Bill Clinton disse recentemente que ele "apostaria no Brasil" "bet on Brazil first" em comparação a outros países emergentes. Ele citou políticas regulatórias e recursos naturais como as principais razões, mas você está vendo evidência de crescimento renovado no mercado de ações?

Além das riquezas naturais, admiradas por todos que conhecem um pouco de Brasil, somos orgulhosos em dizer que o nosso arcabouço regulatório está entre os mais avançados do mundo. Para a BM&FBOVESPA, há um avanço contínuo, inegável, no desenvolvimento da cultura de governança corporativa no Brasil, cujas bases foram dadas pelos níveis diferenciados de listagem da Bolsa, como o Novo Mercado.

A BM&FBOVESPA é possivelmente mais conhecida por seus índices de referência, mas a sua bolsa negocia uma gama ampla de classes de ativos. Em que classe você prevê o maior potencial de crescimento no futuro próximo?

A demanda por produtos internacionais no mercado doméstico deve crescer nos próximos anos na BM&FBOVESPA. A expectativa é que produtos como os BDRs (Brazilian Depositary Receipts) e os índices de ações internacionais, em especial o acesso ao futuro de S&P500, serão muito procurados por investidores, de varejo e institucional, que buscam oportunidades de diversificação de suas aplicações no mercado internacional, com a facilidade de realizar todo o processo de negociação, liquidação e custódia na BM&FBOVESPA.

Com a severa seca no cinturão de grãos nos Estados Unidos, a agricultura brasileira parece pronta para desempenhar um papel maior nas exportações globais. Você vê isso refletido em seus mercados?

Sim, por meio de dois movimentos. No curto prazo nós observamos que a volatilidade no mercado internacional de grãos se transmitiu para nossos mercados de derivativos de commodities, o que gerou necessidade dos participantes do agronegócio procurarem por instrumentos de proteção com maior intensidade. No que diz respeito ao crescimento da economia nacional como um todo, identificamos que o aumento da participação do Brasil no contexto mundial de commodities agrícolas vem influenciando positivamente o desenvolvimento das empresas do agronegócio, algumas delas listadas na BM&FBOVESPA.

Este ano você anunciou um acordo com o CME Group para negociar futuros S&P 500. Você poderia nos dizer qual é o status atual dessa negociação? E quais são as vantagens desse acordo para os usuários do mercado no Brasil?

Teremos o iBOVESPA, principal indicador do desempenho médio do mercado de ações brasileiro, listado na CME e compensado pela CME Clearing como um contrato futuro denominado em dólares.
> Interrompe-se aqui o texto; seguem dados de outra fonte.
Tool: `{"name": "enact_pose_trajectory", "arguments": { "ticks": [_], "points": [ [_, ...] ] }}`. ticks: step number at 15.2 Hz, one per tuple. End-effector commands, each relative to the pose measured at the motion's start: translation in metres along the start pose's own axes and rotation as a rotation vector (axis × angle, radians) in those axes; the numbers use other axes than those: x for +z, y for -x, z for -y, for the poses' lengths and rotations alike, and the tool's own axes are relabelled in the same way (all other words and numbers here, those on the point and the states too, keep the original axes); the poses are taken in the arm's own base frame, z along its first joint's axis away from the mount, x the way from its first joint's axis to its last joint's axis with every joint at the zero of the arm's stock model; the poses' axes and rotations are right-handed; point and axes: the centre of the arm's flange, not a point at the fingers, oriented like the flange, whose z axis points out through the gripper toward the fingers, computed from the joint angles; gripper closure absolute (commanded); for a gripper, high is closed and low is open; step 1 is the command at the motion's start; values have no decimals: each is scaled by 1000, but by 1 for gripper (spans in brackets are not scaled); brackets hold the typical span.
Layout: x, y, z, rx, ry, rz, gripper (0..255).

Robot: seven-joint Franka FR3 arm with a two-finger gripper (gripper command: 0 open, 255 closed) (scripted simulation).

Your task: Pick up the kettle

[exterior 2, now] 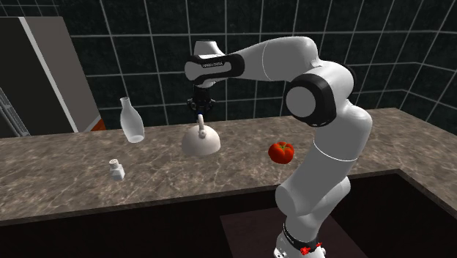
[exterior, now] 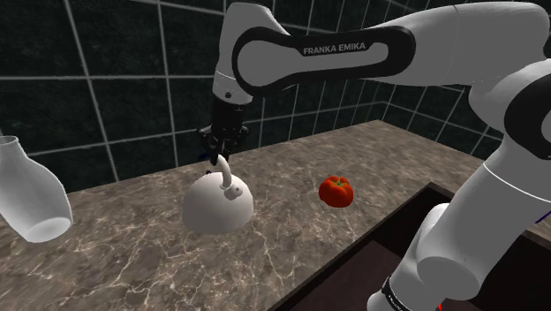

A BM&FBOVESPA lançará, até o fim do ano, com liquidação em reais, contratos futuros denominados em dólares com base no índice S&P 500, na soja mini listada na CBOT e no petróleo (WTI) listado na Nymex. O índice S&P 500 será fornecido à BM&FBOVESPA por meio do sublicenciamento feito pelo CME Group e pela empresa S&P Indices, uma das principais compiladoras de índices do mundo, sob o licenciamento global exclusivo do CME Group. O acordo de listagem cruzada proporcionará acesso local muito mais simples aos principais produtos internacionais, com pouco ou nenhum investimento extra, possibilitando melhor gestão de risco a custos reduzidos.

Há muita controvérsia sobre a interconexão da economia global. Você vê as parcerias entre as bolsas como a principal maneira pela qual as empresas irão investir e gerenciar risco além das fronteiras?

Não prevemos uma grande consolidação internacional das bolsas, mas sim parcerias estratégicas como a existente entre CME e BVMF.